INSTRUCTIONS FOR THE TASK —
Compute how many lines below contain the word "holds" and respond with that number only.

[Records from a data collection]
+===+

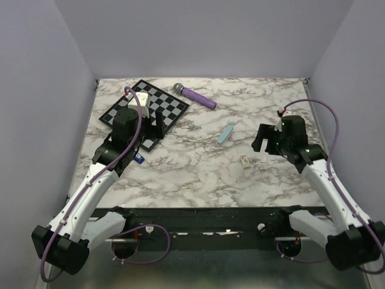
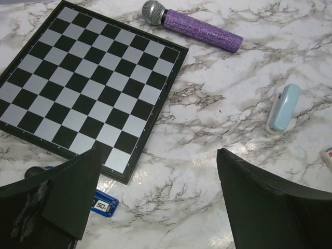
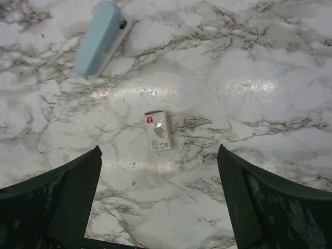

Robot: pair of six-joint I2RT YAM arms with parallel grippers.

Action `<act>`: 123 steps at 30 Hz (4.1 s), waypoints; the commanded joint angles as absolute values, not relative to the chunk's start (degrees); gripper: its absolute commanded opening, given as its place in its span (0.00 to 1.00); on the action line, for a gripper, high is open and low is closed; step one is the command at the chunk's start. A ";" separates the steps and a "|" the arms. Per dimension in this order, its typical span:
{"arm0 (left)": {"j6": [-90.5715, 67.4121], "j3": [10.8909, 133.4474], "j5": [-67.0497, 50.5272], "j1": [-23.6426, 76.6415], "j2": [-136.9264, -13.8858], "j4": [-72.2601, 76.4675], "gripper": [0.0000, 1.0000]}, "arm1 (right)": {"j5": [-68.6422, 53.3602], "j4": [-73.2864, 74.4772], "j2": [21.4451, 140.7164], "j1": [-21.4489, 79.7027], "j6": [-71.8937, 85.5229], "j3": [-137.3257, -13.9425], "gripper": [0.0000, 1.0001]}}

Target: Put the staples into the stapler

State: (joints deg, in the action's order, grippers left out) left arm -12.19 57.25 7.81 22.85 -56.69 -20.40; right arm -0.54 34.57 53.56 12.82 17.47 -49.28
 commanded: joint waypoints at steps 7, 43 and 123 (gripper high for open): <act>-7.91 54.32 9.75 22.68 -54.49 -14.24 0.99 | -2.91 36.31 78.39 15.38 16.61 -54.14 0.90; -7.91 54.40 8.09 22.32 -56.51 -14.33 0.99 | 6.50 33.48 100.37 42.07 2.48 -63.63 0.42; -57.39 33.66 -4.04 39.28 -70.66 -5.19 0.88 | -13.34 17.15 90.78 40.96 15.11 -54.76 0.61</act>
State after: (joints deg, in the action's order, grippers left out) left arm -54.13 33.32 -4.97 37.93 -69.21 -7.92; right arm -3.60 20.75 87.05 42.09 11.64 -56.07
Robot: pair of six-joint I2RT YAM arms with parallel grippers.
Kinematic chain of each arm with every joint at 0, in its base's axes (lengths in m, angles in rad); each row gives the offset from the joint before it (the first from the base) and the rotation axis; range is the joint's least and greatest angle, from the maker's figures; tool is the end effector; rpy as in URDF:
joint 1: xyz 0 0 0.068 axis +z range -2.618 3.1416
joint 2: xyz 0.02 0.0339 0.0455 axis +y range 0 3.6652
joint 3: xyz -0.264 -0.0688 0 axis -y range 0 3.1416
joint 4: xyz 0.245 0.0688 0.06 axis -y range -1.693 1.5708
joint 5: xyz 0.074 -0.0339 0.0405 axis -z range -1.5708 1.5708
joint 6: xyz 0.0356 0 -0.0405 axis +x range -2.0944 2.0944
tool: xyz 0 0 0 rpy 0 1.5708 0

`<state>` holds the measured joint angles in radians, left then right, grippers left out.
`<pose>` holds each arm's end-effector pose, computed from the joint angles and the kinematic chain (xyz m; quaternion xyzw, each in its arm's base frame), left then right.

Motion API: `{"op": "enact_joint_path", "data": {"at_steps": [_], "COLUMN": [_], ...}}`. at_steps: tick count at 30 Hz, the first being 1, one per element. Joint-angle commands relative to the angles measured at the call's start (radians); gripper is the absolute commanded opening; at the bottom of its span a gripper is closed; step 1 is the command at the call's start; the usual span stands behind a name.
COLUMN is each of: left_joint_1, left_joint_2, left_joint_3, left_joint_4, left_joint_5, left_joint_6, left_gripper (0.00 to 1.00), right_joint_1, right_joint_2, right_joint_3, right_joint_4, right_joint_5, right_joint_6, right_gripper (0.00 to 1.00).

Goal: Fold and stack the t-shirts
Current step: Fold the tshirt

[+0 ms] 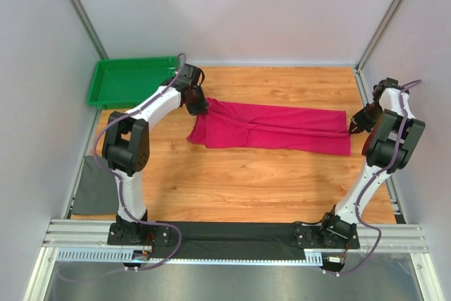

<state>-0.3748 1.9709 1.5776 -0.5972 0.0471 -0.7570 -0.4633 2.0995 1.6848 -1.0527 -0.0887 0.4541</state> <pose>0.4016 -0.1598 0.2265 -0.1753 0.9418 -0.1724 0.2293 0.3708 -0.1817 0.1888 0.4397 0.8956 0.0440 0.0518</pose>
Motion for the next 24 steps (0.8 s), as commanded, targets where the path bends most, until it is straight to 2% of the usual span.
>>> {"op": "enact_joint_path", "data": {"at_steps": [1,7,8,11,12,15,17,19,24], "left_joint_1": [0.010,0.010,0.010,-0.019,-0.029,-0.058,-0.065,-0.075,-0.078], "left_joint_2": [0.023,0.078,0.077,0.039,0.017,-0.102,-0.188,-0.242,-0.354], "left_joint_3": [0.068,0.142,0.154,0.232,0.239,0.164,0.092,0.003,-0.216], "left_joint_4": [-0.015,-0.070,-0.081,-0.168,-0.191,-0.173,-0.182,-0.159,-0.073], "left_joint_5": [-0.003,-0.036,-0.045,-0.189,-0.243,-0.295,-0.280,-0.213,-0.102], "left_joint_6": [0.021,0.050,0.088,0.178,0.238,0.294,0.308,0.327,0.346], "left_gripper": [0.00,0.00,0.08,0.33,0.37,0.44,0.45,0.44,0.22], "right_joint_1": [-0.001,-0.001,-0.001,0.000,-0.001,-0.006,-0.006,0.001,0.086], "right_joint_2": [0.030,0.063,0.066,0.067,0.057,-0.036,-0.091,-0.119,-0.208], "right_joint_3": [0.067,0.137,0.176,0.271,0.273,0.201,0.175,0.141,-0.046], "right_joint_4": [-0.013,-0.033,-0.049,-0.099,-0.131,-0.103,-0.087,-0.089,0.028], "right_joint_5": [-0.003,-0.031,-0.031,0.001,0.027,0.047,0.052,0.009,-0.083], "right_joint_6": [-0.011,-0.028,-0.034,-0.095,-0.104,-0.100,-0.094,-0.088,-0.066], "right_gripper": [0.03,0.09,0.11,0.16,0.20,0.33,0.38,0.38,0.38]}}
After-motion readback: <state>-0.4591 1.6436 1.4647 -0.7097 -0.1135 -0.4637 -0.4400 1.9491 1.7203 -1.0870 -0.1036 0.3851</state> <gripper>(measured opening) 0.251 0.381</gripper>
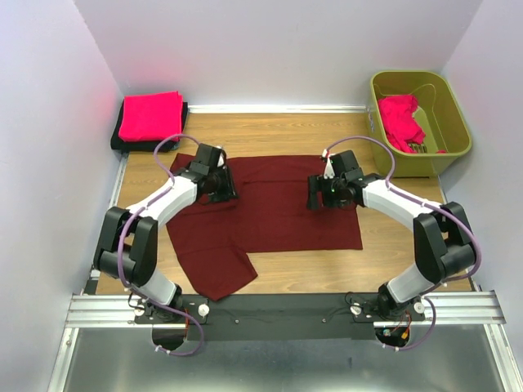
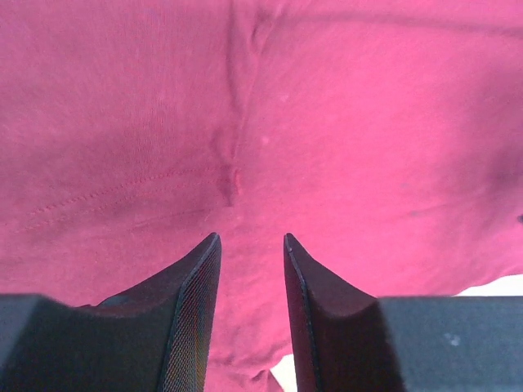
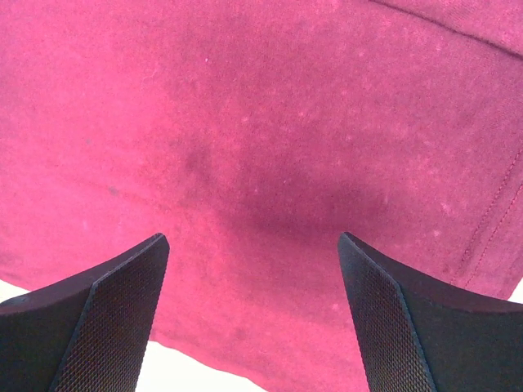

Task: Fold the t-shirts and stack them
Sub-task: Fold the tshirt

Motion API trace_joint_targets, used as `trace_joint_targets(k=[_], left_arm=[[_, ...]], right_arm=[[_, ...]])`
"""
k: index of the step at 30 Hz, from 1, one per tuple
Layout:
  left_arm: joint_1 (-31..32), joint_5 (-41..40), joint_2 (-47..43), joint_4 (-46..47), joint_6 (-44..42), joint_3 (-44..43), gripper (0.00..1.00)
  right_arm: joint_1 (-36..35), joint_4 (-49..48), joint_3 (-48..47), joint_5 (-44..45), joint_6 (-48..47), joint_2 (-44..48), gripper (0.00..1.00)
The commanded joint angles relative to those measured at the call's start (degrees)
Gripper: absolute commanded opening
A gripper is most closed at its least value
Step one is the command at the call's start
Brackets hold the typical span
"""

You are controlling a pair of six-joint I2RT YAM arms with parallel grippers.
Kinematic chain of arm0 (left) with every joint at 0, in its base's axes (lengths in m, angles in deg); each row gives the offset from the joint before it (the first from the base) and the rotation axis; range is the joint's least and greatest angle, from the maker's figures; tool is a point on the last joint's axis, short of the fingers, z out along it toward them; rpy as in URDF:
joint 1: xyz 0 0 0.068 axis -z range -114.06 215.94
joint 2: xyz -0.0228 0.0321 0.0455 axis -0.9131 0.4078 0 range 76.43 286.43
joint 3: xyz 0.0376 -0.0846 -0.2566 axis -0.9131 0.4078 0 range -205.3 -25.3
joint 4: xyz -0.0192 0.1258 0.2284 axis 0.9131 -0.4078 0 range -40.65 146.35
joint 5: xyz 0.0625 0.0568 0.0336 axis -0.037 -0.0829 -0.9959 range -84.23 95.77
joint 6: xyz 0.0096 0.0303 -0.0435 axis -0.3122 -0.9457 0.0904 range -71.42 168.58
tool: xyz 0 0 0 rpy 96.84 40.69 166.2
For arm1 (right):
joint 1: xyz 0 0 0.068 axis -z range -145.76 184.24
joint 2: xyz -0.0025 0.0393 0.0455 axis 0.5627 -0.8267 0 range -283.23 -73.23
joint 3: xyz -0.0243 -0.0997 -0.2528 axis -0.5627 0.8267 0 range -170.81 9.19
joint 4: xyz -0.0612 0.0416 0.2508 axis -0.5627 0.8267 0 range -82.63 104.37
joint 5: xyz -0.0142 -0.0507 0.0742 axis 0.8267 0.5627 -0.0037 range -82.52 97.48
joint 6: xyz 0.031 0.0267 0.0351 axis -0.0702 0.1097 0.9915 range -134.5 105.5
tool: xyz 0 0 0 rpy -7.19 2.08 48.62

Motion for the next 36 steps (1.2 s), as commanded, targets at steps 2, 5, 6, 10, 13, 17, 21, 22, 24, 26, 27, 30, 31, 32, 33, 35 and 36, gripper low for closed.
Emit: trace_joint_targets(k=[2, 5, 6, 10, 13, 17, 21, 22, 24, 26, 27, 30, 31, 32, 33, 35, 36], left_arm=[[-4.6, -2.23, -1.21, 0.0, -1.23, -2.46, 0.44], [-9.94, -2.75, 0.11, 1.14, -2.99, -3.52, 0.43], [-11.19, -3.88, 1.24, 1.4, -3.34, -4.74, 0.43], [-16.99, -6.35, 6.43, 1.93, -5.89, -9.3, 0.41], [-19.28, -7.49, 12.83, 1.76, -7.82, -13.96, 0.39], [-21.66, -7.32, 16.98, 2.11, -8.27, -16.61, 0.38], [-23.41, -7.58, 21.72, 2.19, -9.41, -16.36, 0.38], [-23.77, -7.58, 22.34, 2.11, -9.41, -16.09, 0.37], [-24.73, -6.71, 23.05, 2.37, -9.24, -15.3, 0.36], [-25.52, -6.09, 23.05, 2.9, -8.97, -13.89, 0.35], [-26.05, -6.7, 22.97, 3.07, -8.97, -13.54, 0.35], [-26.93, -6.62, 23.49, 2.64, -8.97, -13.28, 0.35], [-26.93, -6.27, 23.67, 2.55, -8.88, -13.54, 0.35], [-27.02, -5.92, 23.93, 2.64, -8.8, -13.71, 0.35], [-27.02, -4.7, 24.37, 2.81, -8.36, -13.98, 0.35], [-26.93, -3.2, 24.98, 3.43, -7.92, -14.94, 0.35], [-26.85, -1.62, 25.59, 3.6, -7.57, -16.08, 0.35]], right_arm=[[-0.27, 0.71, -2.66, 3.43, 0.65, -1.39, 0.9], [-0.35, 0.62, -4.86, 7.72, 2.32, -1.91, 0.89], [-0.09, 0.53, -5.65, 9.4, 3.28, -2.79, 0.89], [2.27, -0.87, -9.61, 12.4, 6.71, -6.38, 0.86], [4.83, -2.54, -13.29, 11.62, 9.43, -9.46, 0.83], [7.11, -3.68, -16.9, 11.61, 10.85, -15.16, 0.81], [8.52, -4.74, -20.94, 12.84, 12.43, -20.44, 0.78], [8.87, -4.91, -21.47, 13.02, 12.69, -21.68, 0.77], [9.57, -5.18, -22.44, 12.85, 13.39, -24.48, 0.74], [10.89, -5.27, -23.23, 12.76, 14.45, -25.73, 0.72], [11.94, -5.35, -23.32, 13.02, 14.89, -27.04, 0.71], [13.44, -5.27, -25.16, 13.54, 14.19, -29.07, 0.71], [14.31, -5.27, -25.78, 13.63, 13.84, -30.64, 0.71], [14.67, -5.27, -26.39, 14.07, 13.58, -31.44, 0.71], [15.02, -5.35, -28.14, 14.16, 13.23, -32.23, 0.71], [15.73, -5.18, -30.26, 14.25, 12.61, -34.95, 0.71], [15.82, -5.18, -32.18, 14.42, 11.74, -36.44, 0.71]])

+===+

SOLUTION —
2